Осман вытаскивает зонд, на его наконечнике — клок материи. Теперь уже быстро снимаем пласты снега лопатами. Показался валенок… вторая нога в носке… пальтишко… Хаджи лежит на спине, рот его забит снегом, глаза открыты. Почему-то у попавших в лавину глаза почти всегда открыты.
Мы сделали свое дело, очередь за Надей. Она раскрывает саквояж, становится на колени, пальцами очищает от снега рот Хаджи, нос и уши. Быстро — подкожное впрыскивание камфоры. Теперь искусственное дыхание: раз-два, раз-два, раз-два… Надя работает, как автомат: раз-два, раз-два…
Из горла малыша вырывается хрип.
— Чай! — бросает Надя, начиная массаж. — Одеяло!
— Живой, бабушка Аминат, живой! — кричит Гвоздь.
Несколько капель горячего чая из крышки термоса — и в глазах Хаджи появляется осмысленное выражение. Значит, сосудики заработали по-настоящему, через пару дней мальчишка будет бегать и прыгать.
— Носилки! — командует Надя, укрывая Хаджи одеялом. — В тепло, быстро!
Теперь можно оглянуться.
— Максим!
Мы с Васей прыгаем вниз и бежим к дому, Мурат и Олег спускают нам на руки неестественно согнутое тело дедушки Измаила. У него продавлена грудная клетка, он мертв. Бабушка Аминат становится перед ним на колени, мы молча стоим, сняв шапки, а вокруг уже столпотворение, отовсюду сбежались теперь уже бывшие жильцы дома № 23. Сейчас, в эту минуту, люди видны как под рентгеном: одни, забыв обо всем, окружают бабушку Аминат и разделяют ее скорбь, а другие рвутся в дом, рыдают о своем пострадавшем имуществе. Их вопли режут мне уши. «Только малая печаль говорит, большая безмолвна», — вспоминаю я и с ненавистью смотрю на них.

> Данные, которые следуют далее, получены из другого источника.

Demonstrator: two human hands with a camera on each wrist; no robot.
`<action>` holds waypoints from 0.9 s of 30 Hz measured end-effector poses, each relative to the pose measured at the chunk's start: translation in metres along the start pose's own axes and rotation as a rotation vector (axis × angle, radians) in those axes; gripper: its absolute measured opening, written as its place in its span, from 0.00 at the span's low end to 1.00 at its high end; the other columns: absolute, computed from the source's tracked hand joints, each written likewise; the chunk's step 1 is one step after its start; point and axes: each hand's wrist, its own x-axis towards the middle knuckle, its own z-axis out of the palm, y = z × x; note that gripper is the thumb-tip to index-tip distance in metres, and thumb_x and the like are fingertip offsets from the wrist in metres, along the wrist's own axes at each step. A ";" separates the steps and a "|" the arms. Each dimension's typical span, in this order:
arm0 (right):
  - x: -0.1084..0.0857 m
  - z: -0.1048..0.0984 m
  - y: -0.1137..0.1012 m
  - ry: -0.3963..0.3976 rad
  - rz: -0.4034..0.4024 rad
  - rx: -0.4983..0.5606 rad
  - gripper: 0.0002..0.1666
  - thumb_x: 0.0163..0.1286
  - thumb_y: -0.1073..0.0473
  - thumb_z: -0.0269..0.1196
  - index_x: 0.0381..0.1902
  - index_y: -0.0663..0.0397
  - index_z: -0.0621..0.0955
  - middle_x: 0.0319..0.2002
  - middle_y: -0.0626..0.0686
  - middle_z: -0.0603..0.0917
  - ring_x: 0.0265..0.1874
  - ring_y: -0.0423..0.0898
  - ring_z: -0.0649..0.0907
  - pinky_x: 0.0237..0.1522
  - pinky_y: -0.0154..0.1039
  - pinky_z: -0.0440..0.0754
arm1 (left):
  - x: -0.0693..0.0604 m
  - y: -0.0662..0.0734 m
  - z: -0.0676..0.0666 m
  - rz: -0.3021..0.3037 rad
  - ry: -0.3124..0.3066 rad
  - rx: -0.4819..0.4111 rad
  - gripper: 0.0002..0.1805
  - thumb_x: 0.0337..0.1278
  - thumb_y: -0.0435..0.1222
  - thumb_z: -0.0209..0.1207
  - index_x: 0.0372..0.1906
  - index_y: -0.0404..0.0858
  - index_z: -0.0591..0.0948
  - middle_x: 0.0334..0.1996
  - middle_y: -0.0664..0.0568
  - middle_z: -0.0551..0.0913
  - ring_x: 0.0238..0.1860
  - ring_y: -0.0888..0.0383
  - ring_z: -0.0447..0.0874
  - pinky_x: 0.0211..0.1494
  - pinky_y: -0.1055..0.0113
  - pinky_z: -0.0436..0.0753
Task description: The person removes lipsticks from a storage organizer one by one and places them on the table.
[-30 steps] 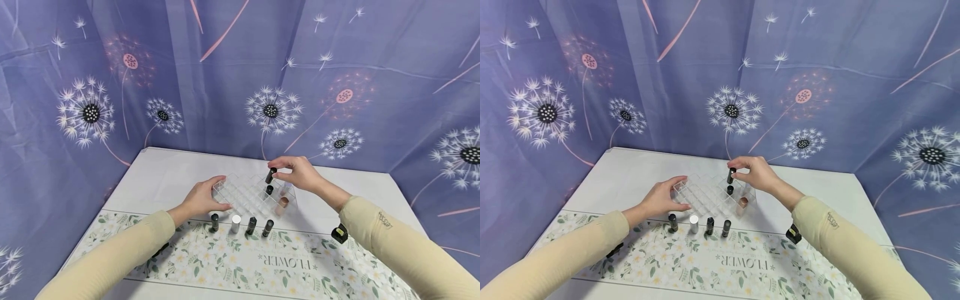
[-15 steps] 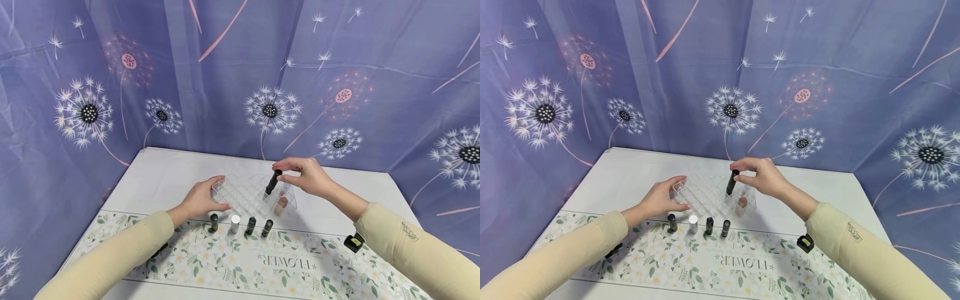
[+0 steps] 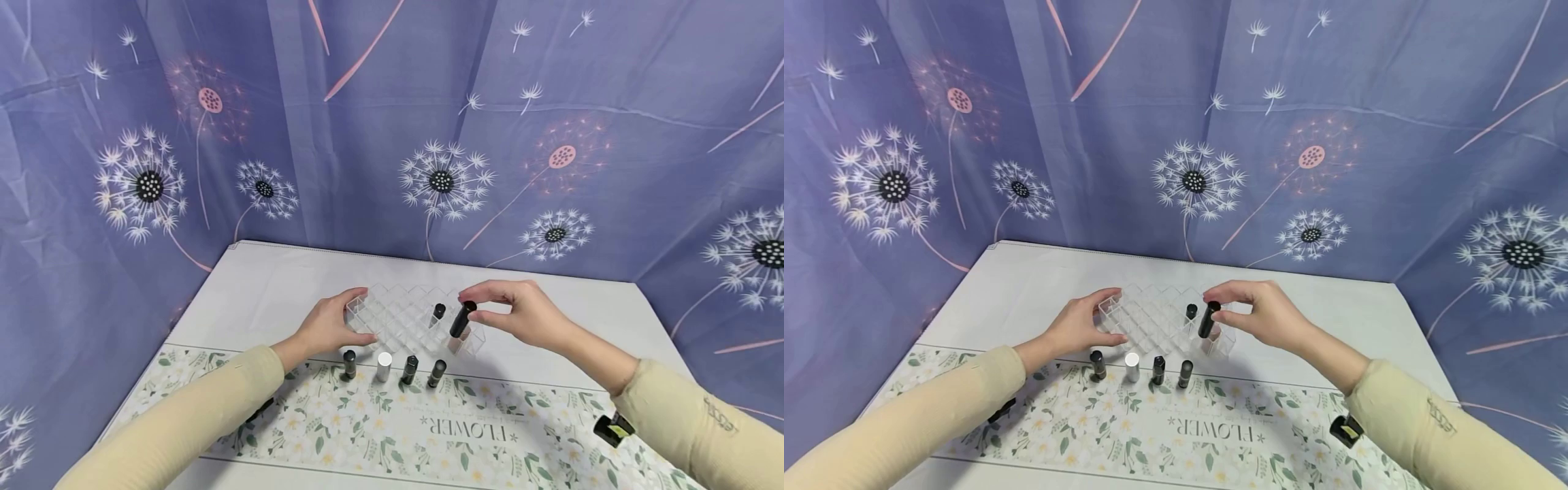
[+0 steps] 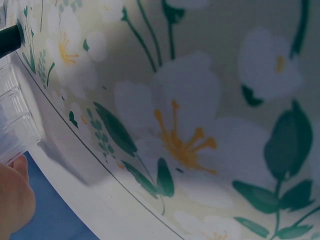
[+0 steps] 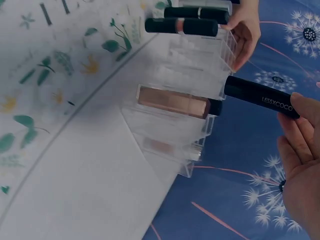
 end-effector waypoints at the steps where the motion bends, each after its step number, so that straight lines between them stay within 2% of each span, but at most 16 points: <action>1: -0.003 0.001 0.000 0.000 0.002 0.004 0.19 0.69 0.63 0.75 0.58 0.48 0.89 0.52 0.42 0.92 0.55 0.39 0.89 0.62 0.36 0.84 | 0.000 0.000 0.000 -0.001 0.001 0.000 0.57 0.43 0.56 0.83 0.80 0.44 0.71 0.61 0.52 0.86 0.32 0.59 0.76 0.42 0.58 0.80; 8: -0.022 0.014 0.004 -0.012 0.000 0.028 0.18 0.69 0.64 0.75 0.57 0.50 0.90 0.52 0.42 0.92 0.55 0.40 0.88 0.62 0.38 0.85 | -0.001 0.002 0.000 -0.006 0.010 0.008 0.57 0.43 0.56 0.83 0.80 0.45 0.72 0.65 0.51 0.85 0.36 0.58 0.79 0.51 0.53 0.83; 13: -0.034 0.025 0.011 -0.023 0.001 0.063 0.19 0.70 0.64 0.74 0.57 0.45 0.89 0.53 0.44 0.92 0.54 0.40 0.89 0.62 0.35 0.84 | -0.001 0.001 0.000 0.000 0.011 0.014 0.57 0.43 0.56 0.83 0.80 0.45 0.72 0.65 0.50 0.85 0.34 0.59 0.78 0.50 0.54 0.83; 18: -0.043 0.037 0.016 -0.031 0.005 0.079 0.19 0.70 0.64 0.74 0.57 0.47 0.89 0.54 0.47 0.92 0.52 0.40 0.90 0.62 0.38 0.85 | -0.001 0.001 0.000 0.002 0.006 0.003 0.57 0.43 0.56 0.83 0.80 0.44 0.72 0.66 0.50 0.84 0.34 0.58 0.77 0.49 0.54 0.82; 22: -0.048 0.046 0.019 -0.036 0.010 0.078 0.19 0.69 0.64 0.75 0.57 0.49 0.89 0.54 0.46 0.91 0.53 0.40 0.90 0.61 0.41 0.86 | -0.001 0.000 0.001 -0.002 0.005 0.006 0.57 0.44 0.57 0.82 0.80 0.45 0.71 0.61 0.51 0.86 0.32 0.59 0.75 0.48 0.55 0.81; 27: -0.053 0.055 0.022 -0.043 0.011 0.072 0.20 0.68 0.65 0.75 0.57 0.46 0.89 0.55 0.46 0.91 0.55 0.41 0.89 0.59 0.43 0.87 | -0.001 0.000 0.000 -0.004 0.005 0.008 0.56 0.44 0.57 0.82 0.80 0.46 0.71 0.54 0.51 0.88 0.32 0.59 0.75 0.46 0.56 0.80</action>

— Почему стоите без дела? — набрасывается на нас Джамалов, заместитель Гулиева. — Дом упадет, вещи пропадут!
Ради твоего барахла я своими ребятами рисковать не стану, держи карман шире.
— Пашел вон! — шипящим шепотом говорит Мурат, да так, что Джамалов отшатывается. — Нэ видишь — смэрть?
У Мурата на глазах слезы, дедушка Измаил — его родной дядя. Он поднимает бабушку Аминат, берет на руки плачущего Баттала.
— Будете жить у меня. Поехали, Максим.
Только сейчас я замечаю, что идет снег.
x x xВ стремлении отстаивать свою правоту человек может зайти далеко — особенно если он фанатик или глупец. Я не отношу себя ни к тем, ни к другим, но и мое самолюбие страдало, когда подавляющим большинством голосов Кушкол обвинил меня в несостоятельности. Бывает, что человеку легче перенести удар по физиономии, чем презрение, потому что на удар можно ответить ударом, а чем смыть презрительный взгляд?